Die Einstellung dieser SchülerInnen rechtfertigt die Sorge, dass manche die Bewegung zum Schuleschwänzen missbrauchen. Viele stehen der Glaubwürdigkeit der Jugendlichen daher eher skeptisch gegenüber. Sie plädieren für Demonstrationen an unterrichtsfreien Tagen. Andere hingegen sprechen den SchülerInnen zusätzlich jegliches Verständnis für den Klimaschutz ab. So kritisiert vor allem FDP-Chef Christian Lindner die Protestaktionen. Er finde das politische Engagement zwar toll, von Kindern und Jugendlichen könne man aber nicht erwarten, dass sie bereits alle globalen Zusammenhänge, das technisch Sinnvolle und das ökonomisch Machbare sehen. „Das ist eine Sache für Profis“, so Lindner. Auch die CDU-Vorsitzende Annegret Kramp-Karrenbauer und der Kultusminister Alexander Lorz stehen dem unentschuldigten Fehlen der SchülerInnen kritisch gegenüber.

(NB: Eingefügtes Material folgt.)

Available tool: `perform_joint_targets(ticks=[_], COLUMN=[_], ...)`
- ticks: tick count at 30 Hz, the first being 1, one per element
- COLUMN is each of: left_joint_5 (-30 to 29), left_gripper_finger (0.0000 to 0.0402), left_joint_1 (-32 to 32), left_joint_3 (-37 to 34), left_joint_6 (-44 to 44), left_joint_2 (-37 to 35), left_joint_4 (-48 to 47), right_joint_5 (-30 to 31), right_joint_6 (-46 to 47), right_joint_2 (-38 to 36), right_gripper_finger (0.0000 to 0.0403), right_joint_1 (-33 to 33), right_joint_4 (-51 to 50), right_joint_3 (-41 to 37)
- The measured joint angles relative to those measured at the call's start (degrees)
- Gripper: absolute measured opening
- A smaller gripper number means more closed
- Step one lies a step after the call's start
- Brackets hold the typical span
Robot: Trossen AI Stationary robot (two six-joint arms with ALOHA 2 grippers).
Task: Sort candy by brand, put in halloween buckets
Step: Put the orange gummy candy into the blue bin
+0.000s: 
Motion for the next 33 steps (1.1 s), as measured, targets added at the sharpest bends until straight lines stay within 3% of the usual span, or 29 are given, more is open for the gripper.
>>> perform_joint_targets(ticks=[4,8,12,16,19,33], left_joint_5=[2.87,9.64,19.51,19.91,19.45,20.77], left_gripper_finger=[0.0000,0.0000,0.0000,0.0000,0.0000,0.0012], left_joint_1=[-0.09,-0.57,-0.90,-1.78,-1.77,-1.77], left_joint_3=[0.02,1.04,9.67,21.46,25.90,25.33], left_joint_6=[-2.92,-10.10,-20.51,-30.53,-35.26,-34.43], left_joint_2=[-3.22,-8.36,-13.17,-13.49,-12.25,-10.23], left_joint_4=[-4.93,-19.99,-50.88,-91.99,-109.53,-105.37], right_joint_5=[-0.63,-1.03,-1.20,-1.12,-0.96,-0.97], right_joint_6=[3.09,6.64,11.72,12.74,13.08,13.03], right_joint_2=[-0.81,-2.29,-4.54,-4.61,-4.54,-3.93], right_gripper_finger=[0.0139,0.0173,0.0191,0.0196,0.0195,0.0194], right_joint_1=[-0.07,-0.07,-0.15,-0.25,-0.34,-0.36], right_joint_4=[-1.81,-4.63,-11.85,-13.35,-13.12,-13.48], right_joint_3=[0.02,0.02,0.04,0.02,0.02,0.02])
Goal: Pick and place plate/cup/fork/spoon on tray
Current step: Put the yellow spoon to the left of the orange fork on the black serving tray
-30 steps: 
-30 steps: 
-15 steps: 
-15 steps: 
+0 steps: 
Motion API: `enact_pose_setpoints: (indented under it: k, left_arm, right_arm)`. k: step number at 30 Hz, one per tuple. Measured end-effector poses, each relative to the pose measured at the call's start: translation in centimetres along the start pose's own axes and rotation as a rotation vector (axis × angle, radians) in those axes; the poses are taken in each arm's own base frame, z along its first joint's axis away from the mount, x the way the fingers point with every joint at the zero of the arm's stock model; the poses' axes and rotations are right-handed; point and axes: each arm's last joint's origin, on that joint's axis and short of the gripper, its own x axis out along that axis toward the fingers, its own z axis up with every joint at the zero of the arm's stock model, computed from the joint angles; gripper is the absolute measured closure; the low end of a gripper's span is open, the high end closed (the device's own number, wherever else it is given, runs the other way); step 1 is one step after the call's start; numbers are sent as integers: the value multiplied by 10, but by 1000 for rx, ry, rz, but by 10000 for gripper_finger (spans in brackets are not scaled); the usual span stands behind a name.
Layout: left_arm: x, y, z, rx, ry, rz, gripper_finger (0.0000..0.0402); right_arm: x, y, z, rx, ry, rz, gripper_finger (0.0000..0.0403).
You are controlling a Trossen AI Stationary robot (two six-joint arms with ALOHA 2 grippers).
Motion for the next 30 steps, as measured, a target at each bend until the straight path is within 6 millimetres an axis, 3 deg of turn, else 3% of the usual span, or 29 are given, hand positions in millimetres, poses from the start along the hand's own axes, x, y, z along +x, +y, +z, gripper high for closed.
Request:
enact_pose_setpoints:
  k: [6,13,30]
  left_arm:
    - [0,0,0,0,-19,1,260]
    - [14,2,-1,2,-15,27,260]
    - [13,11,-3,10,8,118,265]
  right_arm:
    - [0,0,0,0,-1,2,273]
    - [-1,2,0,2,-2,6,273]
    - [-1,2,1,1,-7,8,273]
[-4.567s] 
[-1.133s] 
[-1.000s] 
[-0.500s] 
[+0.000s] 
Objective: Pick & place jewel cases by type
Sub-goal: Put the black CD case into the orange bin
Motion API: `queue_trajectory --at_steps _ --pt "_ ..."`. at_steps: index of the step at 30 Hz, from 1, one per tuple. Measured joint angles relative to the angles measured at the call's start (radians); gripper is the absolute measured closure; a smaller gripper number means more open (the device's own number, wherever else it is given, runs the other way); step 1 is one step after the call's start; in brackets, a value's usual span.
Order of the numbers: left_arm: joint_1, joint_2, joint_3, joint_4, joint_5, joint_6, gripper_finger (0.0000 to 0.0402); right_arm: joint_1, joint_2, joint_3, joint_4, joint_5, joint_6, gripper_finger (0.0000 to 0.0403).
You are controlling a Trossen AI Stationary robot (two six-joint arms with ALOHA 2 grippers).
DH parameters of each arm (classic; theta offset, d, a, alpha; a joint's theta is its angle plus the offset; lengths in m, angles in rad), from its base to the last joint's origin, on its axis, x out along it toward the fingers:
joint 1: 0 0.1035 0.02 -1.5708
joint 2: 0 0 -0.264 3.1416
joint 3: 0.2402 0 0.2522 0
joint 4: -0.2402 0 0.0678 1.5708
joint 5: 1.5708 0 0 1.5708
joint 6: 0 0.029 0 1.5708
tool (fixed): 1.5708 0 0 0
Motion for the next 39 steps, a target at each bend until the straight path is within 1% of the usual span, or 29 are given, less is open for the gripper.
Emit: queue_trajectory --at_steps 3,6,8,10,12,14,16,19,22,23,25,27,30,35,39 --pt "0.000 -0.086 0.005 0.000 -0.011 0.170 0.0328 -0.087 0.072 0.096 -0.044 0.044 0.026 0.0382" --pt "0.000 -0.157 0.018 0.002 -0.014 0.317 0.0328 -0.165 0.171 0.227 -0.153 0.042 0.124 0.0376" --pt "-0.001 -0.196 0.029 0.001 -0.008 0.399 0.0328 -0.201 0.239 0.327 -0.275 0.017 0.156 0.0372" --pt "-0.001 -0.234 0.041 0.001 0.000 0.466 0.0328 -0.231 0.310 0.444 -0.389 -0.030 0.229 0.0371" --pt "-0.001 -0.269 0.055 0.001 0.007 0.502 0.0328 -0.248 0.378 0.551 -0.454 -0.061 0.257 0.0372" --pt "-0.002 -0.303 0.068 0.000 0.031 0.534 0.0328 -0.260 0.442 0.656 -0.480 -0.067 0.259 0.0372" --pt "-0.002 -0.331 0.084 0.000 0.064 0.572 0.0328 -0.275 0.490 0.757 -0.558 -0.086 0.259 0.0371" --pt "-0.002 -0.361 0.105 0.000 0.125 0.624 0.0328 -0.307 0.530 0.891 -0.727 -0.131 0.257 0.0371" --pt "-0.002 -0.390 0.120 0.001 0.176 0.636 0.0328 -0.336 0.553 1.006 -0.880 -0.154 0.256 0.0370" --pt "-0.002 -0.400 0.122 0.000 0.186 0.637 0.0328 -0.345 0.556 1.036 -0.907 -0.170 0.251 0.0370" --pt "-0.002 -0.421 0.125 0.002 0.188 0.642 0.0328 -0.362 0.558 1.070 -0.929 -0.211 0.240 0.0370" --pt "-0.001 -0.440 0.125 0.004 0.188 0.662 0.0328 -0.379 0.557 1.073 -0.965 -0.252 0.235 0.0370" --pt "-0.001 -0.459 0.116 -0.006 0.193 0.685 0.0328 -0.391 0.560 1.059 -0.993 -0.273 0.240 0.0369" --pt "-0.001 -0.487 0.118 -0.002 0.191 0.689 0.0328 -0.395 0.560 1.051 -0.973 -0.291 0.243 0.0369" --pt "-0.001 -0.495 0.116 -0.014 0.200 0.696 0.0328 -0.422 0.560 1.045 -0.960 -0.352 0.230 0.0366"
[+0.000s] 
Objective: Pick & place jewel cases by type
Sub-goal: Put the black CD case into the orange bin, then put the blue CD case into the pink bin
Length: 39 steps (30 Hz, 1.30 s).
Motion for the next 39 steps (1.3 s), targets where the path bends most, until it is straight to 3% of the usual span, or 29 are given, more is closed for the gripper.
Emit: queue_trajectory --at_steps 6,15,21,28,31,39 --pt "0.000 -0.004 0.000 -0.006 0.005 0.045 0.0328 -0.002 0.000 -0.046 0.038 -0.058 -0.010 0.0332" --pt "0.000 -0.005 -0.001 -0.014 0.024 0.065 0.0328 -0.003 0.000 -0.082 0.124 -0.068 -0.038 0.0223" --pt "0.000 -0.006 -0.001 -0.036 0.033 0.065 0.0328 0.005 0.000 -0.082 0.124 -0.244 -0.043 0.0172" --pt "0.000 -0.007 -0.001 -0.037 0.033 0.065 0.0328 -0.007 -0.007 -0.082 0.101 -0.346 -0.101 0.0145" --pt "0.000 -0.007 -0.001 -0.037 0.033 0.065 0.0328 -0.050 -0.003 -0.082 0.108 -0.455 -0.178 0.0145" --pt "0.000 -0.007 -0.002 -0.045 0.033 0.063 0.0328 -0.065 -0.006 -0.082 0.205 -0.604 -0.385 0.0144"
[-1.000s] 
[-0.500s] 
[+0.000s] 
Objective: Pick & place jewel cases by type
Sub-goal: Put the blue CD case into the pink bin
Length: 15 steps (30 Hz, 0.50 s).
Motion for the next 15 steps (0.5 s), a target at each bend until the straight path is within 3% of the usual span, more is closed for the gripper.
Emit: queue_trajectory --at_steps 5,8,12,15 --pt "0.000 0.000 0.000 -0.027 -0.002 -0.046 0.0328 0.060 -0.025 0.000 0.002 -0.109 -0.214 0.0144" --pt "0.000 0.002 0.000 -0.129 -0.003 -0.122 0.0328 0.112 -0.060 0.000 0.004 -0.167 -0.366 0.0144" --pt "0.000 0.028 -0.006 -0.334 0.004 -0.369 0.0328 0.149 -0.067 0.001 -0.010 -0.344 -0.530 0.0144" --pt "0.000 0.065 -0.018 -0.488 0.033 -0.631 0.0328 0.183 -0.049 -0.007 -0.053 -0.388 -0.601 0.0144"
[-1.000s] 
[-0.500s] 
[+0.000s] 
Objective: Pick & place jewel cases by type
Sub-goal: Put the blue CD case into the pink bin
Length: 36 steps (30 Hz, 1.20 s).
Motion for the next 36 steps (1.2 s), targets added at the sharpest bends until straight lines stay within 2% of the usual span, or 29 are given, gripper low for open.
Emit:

Trotz des Gegenwinds wird die Bewegung dennoch überwiegend positiv aufgenommen. Bundeskanzlerin Angela Merkel lobt die Schülerdemonstrationen in ihrem Video-Podcast. Auch unter dem Zusammenschluss Scientist for Future erhält sie Zuspruch von mehr als 23.000 Wissenschaftlern. „Diese jungen Klimademonstranten sind alles, was wir haben“, so der Physiker Peter Grassmann. Ebenso unterstützt das Netzwerk Parents for Future die Jugendlichen im Kampf gegen die bisher unzureichenden klimapolitischen Maßnahmen.
„Die nachwachsende Generation hat meiner Meinung nach allen Grund zum Optimismus“
Einer, der in der Verantwortung steht, diese Politik zu überarbeiten, ist der Bundestagsabgeordnete Carsten Müller (CDU). Ein großer Mann mit kräftigem Händedruck. Er empfängt in Anzug und Hemd. Klassischer Politikerauftritt. Entspannt lehnt er sich in seinem Bürostuhl zurück. Vor ihm auf dem Tisch stehen leere Coca-Cola Flaschen vom Vortermin. Hier, im Haus der CDU, spricht er regelmäßig über politische Anliegen. Heute soll er zu den Schülerdemonstrationen Stellung beziehen.
In den Fridays for Future-Demos sieht der CDU Politiker eine grundsätzlich positive Entwicklung. Zwar sei Bildung ein hohes Gut, aber durch das Schuleschwänzen erlange die Bewegung nun mal ihre Aufmerksamkeit. „So eine gewisse Provokation gehört eben dazu“, schmunzelt er. Ob die SchülerInnen etwas bewirken können? Er glaubt fest daran. „Wichtig ist, dass das Thema jetzt wieder diskutiert wird.“ Und er weiß selbst: „Wir können und müssen noch besser werden.“ Vorsichtig nippt er an seiner Kaffeetasse. Vor allem die zukünftige Entwicklung nachhaltiger Produkte und Verfahren stehe im Vordergrund. Noch sind allerdings nicht einmal die jetzigen Ziele realisierbar. Die Klimaziele 2020 sind nicht zu erreichen. Punkt. Auch die Klimaziele 2030 seien sehr anspruchsvoll, gesteht er. Er wirkt nervös. Spielt mit einem Flaschenöffner. Und trotzdem. Er hat Hoffnung. „Die nachwachsende Generation hat meiner Meinung nach allen Grund zum Optimismus“, so Carsten Müller.
Von Optimismus fehlt in den Gesichtern der Wolfsburger Demonstranten an diesem Freitag jedoch jede Spur. Die Schülerbewegung hat inzwischen ihren Endpunkt erreicht. Lautstark versammeln sich die Jugendlichen vor dem Rathausplatz. Über zwei Stunden waren sie unterwegs. Jetzt sind sie erschöpft. Ihr Gang ist schleppend. Ihre Augen müde. Und trotzdem. Die Plakate stehen hoch. Die Stimmen sind stark. Fordernd brüllen sie: „Hopp, Hopp Kohlestopp!“ Aufgeben? Keine Option. Auch Jan ist noch immer mit dabei. Solange die Politik nicht handelt, wird er weiter auf die Straßen gehen. Weiterkämpfen. Für den Traum einer lebenswerten, würdigen Zukunft. Es ist allerhöchste Zeit.